Well I have to say that the last 36 hours have had so many laugh out loud moments this may or may not be the first in a series of posts. So let me begin. Yesterday started with my force field deflecting an engine part of a spinning BMW away from my the centre of my windscreen at about 70mph and negotiating round the path of the Merc who caught the full force and went backwards across the M5, flying gravel and other debris in the most torrential rain. I did stop, many didnt. Both drivers shaken but ok and called the traffic guys who were there within about 10 mins. So I resumed my journey which ended 4.5 hours later due to the closure of the M4 and a detour of my own devising, still in Punto sans sat nav, which saw me go north towards Letchlade then across to Wrantage and along the side of the Thames to Reading. Most pleasant although slightly frustrating and again many many calls done although I did have an hour of just being me. No music on and just pottering through villages remembering that this was a route I took about 6 weeks ago with Izzy.
I spent the afternoon existing, probably not what I am necessarily known for doing but had a few moments of laughter, as people began to get ready for the leaving do of one of my coachees and all round good guy who is off to pastures new. I was in a meeting in the afternoon when I had a text from a mighty fine individual. I excused myself, called and we spent a wee while on the phone discussing the consumption of an awesome meal amongst many other things. All of which, apart from the meal - described so much better here - I apparently need to take both the blame and full responsibility for! Really, I guess if it helps in some small way to alleviate the spinning of the mind whilst the spinning of pedals takes precedence then that shall be my role.
So to the leaving do. Ummm. Drinks in what seems to be one the preferred watering holes for leavers, some good conversations with people that I enjoy speaking to. Also a number of random conversations where other individuals seemed to be queuing up with relish to offer me advice on what Izzy might be thinking, doing or need to do, what I need to prepare myself for, age differences and then the fact that they knew exactly what she would be thinking and feeling towards me. Wow I am so pleased that my hand kept being filled with either London Pride or vodka & orange. It meant that I could take copious sips instead of letting forth the torrent of thoughts running through my mind. People eh!
And now to the 'truth serum' which I am alleged to carry with me so when people talk to me they feel the overwhelming desire to tell me many things, most of which is caveated with ' i have never spoken/told/opened up/shared/revealed this before'. Now I truly love this level of connectedness when it is between people I know and/or love deeply, respect greatly and/or where I have done this myself with them, recently alot. Or as a 'people person' that I am in my professional career (all of you who have just snorted, guffawed or laughed - shame on you) it is a useful, insightful and on occasion, powerful tool to have in ones kit bag.
However there is a time when I need a night off.
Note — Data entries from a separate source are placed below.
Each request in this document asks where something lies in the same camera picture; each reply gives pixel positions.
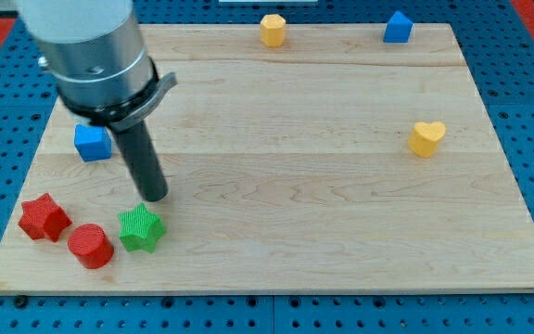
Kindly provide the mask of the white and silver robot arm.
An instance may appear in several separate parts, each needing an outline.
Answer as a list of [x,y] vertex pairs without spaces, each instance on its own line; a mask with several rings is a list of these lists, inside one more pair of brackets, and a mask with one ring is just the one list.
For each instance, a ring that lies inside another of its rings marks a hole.
[[120,133],[139,124],[177,85],[160,78],[131,0],[16,0],[65,106],[84,124]]

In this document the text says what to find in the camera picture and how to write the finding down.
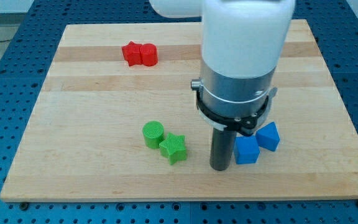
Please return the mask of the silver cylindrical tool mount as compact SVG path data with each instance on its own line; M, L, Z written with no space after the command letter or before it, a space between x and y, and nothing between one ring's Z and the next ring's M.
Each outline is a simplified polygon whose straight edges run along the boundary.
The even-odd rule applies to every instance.
M251 136L265 122L277 89L273 73L258 77L227 77L201 62L200 77L191 81L200 116L218 131Z

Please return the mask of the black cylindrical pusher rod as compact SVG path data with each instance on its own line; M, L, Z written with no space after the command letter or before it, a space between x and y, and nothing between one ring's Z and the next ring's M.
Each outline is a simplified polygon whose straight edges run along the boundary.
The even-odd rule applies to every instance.
M229 167L236 136L235 131L213 129L209 164L214 170L224 171Z

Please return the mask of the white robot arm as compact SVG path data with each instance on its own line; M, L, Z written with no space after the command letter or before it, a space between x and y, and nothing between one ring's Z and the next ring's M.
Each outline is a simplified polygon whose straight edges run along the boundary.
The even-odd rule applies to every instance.
M150 0L167 18L201 18L201 68L191 81L200 116L213 127L210 166L228 168L238 134L251 136L270 112L272 77L295 0Z

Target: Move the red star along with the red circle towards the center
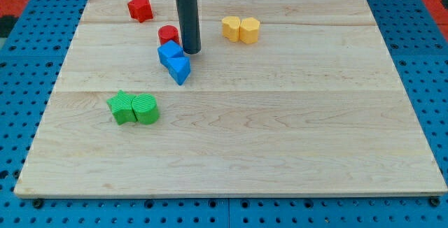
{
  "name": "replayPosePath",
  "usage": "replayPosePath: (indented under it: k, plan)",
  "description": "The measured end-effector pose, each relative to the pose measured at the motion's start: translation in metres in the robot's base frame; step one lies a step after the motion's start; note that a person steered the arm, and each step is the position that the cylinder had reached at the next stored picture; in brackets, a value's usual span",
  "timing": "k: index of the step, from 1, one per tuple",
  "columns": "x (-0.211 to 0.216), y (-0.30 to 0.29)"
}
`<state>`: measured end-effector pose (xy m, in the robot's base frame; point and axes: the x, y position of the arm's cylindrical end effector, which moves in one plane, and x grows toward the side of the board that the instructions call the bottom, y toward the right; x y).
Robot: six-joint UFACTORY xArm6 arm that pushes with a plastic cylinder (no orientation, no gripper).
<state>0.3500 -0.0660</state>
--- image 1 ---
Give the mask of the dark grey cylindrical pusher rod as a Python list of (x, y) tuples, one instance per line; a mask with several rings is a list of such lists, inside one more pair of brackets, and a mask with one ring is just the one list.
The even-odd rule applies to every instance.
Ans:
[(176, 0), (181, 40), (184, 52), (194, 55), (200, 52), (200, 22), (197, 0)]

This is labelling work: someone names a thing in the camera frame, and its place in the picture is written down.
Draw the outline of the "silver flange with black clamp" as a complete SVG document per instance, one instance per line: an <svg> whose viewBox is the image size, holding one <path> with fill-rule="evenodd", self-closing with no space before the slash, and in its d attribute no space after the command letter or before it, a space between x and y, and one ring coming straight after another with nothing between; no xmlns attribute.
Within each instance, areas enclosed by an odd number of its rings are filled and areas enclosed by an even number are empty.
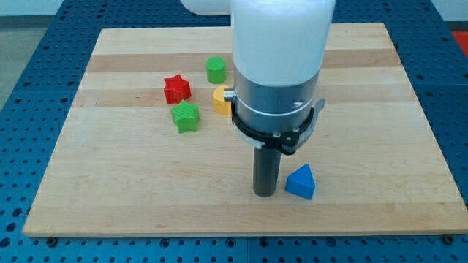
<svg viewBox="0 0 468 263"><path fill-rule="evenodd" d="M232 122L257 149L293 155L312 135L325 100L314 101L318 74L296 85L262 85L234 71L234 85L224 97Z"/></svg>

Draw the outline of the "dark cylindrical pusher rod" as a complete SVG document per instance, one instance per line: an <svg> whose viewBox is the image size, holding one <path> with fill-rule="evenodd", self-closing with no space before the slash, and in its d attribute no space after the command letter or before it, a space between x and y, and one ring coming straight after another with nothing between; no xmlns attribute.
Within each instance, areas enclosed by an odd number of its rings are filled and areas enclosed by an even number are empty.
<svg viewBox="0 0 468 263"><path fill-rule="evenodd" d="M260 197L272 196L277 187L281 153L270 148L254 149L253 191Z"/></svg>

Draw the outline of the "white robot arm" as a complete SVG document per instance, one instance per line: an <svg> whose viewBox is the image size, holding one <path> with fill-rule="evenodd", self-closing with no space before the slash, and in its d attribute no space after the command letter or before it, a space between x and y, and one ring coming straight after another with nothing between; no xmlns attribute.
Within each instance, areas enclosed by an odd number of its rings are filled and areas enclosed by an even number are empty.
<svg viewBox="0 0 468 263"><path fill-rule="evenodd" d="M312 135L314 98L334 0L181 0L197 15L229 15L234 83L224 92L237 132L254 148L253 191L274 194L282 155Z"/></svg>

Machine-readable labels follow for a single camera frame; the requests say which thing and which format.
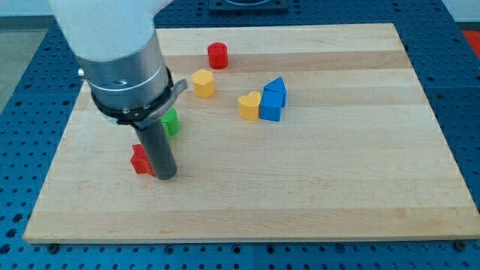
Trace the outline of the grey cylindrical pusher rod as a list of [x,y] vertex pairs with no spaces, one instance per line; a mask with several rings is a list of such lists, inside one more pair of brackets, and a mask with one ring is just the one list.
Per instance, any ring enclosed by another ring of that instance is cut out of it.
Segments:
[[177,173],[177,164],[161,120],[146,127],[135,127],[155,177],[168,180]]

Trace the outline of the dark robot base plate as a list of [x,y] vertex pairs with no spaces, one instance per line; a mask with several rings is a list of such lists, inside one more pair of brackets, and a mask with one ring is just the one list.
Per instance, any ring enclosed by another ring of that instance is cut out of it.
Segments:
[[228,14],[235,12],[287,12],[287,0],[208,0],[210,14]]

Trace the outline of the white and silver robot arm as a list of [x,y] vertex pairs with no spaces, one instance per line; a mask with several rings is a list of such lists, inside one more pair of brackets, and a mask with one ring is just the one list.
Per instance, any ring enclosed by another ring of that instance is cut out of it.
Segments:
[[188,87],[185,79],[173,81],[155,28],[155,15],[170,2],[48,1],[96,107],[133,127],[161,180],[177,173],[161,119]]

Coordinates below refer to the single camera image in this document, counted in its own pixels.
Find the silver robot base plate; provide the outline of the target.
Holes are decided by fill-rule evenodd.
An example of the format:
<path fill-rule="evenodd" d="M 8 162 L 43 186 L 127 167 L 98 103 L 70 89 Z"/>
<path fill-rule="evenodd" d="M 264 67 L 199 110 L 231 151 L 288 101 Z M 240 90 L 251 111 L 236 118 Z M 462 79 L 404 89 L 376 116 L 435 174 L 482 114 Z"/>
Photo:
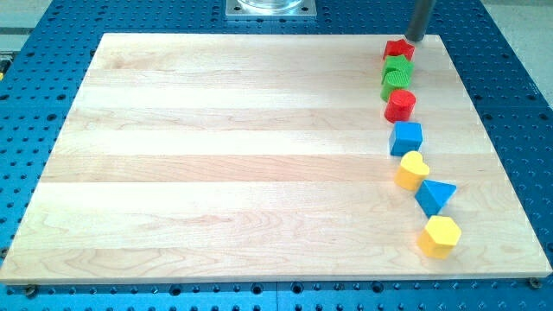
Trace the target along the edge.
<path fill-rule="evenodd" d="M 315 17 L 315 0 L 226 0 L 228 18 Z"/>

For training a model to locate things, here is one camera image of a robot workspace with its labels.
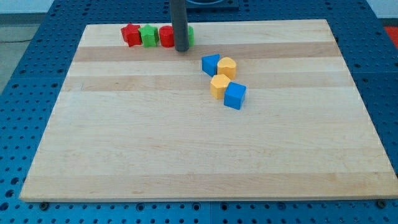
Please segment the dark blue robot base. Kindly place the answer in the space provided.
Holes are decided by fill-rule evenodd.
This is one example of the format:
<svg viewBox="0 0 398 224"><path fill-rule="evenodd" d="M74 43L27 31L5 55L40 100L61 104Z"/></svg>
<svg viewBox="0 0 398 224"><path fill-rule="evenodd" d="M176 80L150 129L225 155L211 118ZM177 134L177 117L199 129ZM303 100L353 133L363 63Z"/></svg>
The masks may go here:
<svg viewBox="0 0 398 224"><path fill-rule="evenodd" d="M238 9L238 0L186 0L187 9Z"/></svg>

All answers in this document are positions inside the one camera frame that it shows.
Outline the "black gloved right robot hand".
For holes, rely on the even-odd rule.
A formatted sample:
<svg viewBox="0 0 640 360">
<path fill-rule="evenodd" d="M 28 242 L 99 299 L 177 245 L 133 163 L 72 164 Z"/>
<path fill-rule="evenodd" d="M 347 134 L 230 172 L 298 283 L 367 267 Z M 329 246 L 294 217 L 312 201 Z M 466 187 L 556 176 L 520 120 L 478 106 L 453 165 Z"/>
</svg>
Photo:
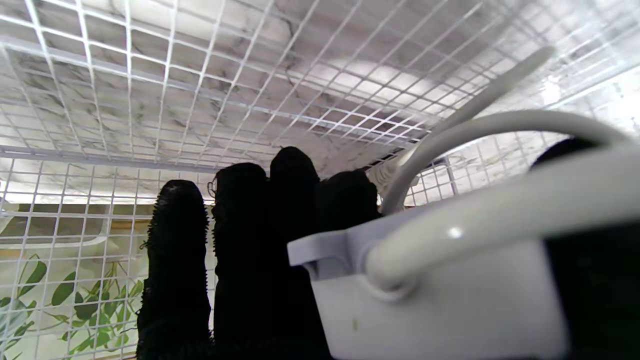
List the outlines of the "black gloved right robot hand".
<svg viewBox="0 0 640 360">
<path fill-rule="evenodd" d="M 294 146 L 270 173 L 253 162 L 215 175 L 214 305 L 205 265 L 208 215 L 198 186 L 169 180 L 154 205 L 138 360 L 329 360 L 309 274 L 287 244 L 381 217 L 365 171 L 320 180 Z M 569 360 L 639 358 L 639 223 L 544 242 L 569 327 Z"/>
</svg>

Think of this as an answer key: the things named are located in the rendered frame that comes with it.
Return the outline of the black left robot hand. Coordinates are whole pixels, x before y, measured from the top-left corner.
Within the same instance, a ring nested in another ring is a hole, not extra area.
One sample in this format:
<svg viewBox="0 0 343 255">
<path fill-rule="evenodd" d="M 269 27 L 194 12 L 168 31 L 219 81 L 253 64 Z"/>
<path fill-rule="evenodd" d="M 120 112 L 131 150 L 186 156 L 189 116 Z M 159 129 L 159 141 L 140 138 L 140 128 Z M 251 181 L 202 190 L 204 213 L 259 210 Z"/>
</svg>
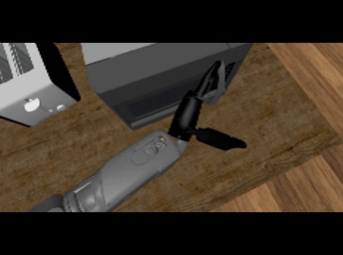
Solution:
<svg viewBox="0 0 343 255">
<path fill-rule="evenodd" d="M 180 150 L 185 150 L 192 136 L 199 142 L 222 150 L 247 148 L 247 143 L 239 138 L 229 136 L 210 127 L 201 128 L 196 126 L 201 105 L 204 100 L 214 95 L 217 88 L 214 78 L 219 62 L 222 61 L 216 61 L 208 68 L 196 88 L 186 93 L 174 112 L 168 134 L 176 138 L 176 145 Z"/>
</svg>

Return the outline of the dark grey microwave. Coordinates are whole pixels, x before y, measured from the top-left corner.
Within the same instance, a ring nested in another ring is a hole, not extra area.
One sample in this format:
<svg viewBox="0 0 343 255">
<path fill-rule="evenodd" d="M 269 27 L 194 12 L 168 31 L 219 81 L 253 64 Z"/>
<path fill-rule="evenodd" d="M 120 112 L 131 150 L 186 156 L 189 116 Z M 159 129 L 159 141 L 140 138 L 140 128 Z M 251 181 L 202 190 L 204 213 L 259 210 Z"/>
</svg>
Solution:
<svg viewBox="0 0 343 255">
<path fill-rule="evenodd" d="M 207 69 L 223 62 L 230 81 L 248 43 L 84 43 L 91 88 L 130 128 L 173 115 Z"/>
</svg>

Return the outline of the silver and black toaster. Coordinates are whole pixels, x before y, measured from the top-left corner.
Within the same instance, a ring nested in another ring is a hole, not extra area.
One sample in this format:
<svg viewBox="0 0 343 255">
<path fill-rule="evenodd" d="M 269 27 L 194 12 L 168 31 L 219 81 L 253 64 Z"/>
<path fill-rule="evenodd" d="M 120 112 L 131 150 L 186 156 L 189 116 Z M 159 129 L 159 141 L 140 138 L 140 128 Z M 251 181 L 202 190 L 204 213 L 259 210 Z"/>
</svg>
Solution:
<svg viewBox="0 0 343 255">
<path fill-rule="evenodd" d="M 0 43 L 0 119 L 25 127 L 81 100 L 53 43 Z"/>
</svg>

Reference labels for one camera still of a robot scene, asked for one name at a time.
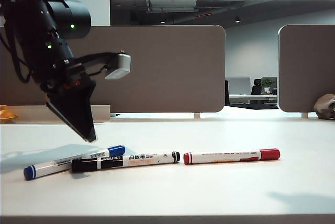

Last night was supposed to have been it, but within 3 minutes of sitting down, in the same restaurant that Izzy and I went to for our first 'date/meeting/discussion/ assessment centre report review' dinner, I watched and listened whilst tears trickled down the face of the person seated to my left. Not related to anything of an onion variety, more an outpouring of heartfelt angst and desires (and not towards me). Now by this time I was a little tipsy la la it must be said and I cant quite remember the details so I hope that I didnt say we could talk about this again. This, of course, was not the end to the evening and a number of folks, different to the ones offering advice earlier, decided to approach to discuss various things going on in their lives. Which is ok normally believe me as I thorughly enjoy supporting others, but I felt like I was becoming a beacon of light for the disenchanted, confused and sad. Harsh of me probably but I just wanted a night to let my hair down (metaphorically speaking). It did remind me last night of a verse from 'Sit Down by James'
Those who feel the breath of sadness
Sit down next to me
Those who find they`re touched by madness
Sit down next to me
Those who find themselves ridiculous
Sit down next to me
I now know if I want a night off - table for one please....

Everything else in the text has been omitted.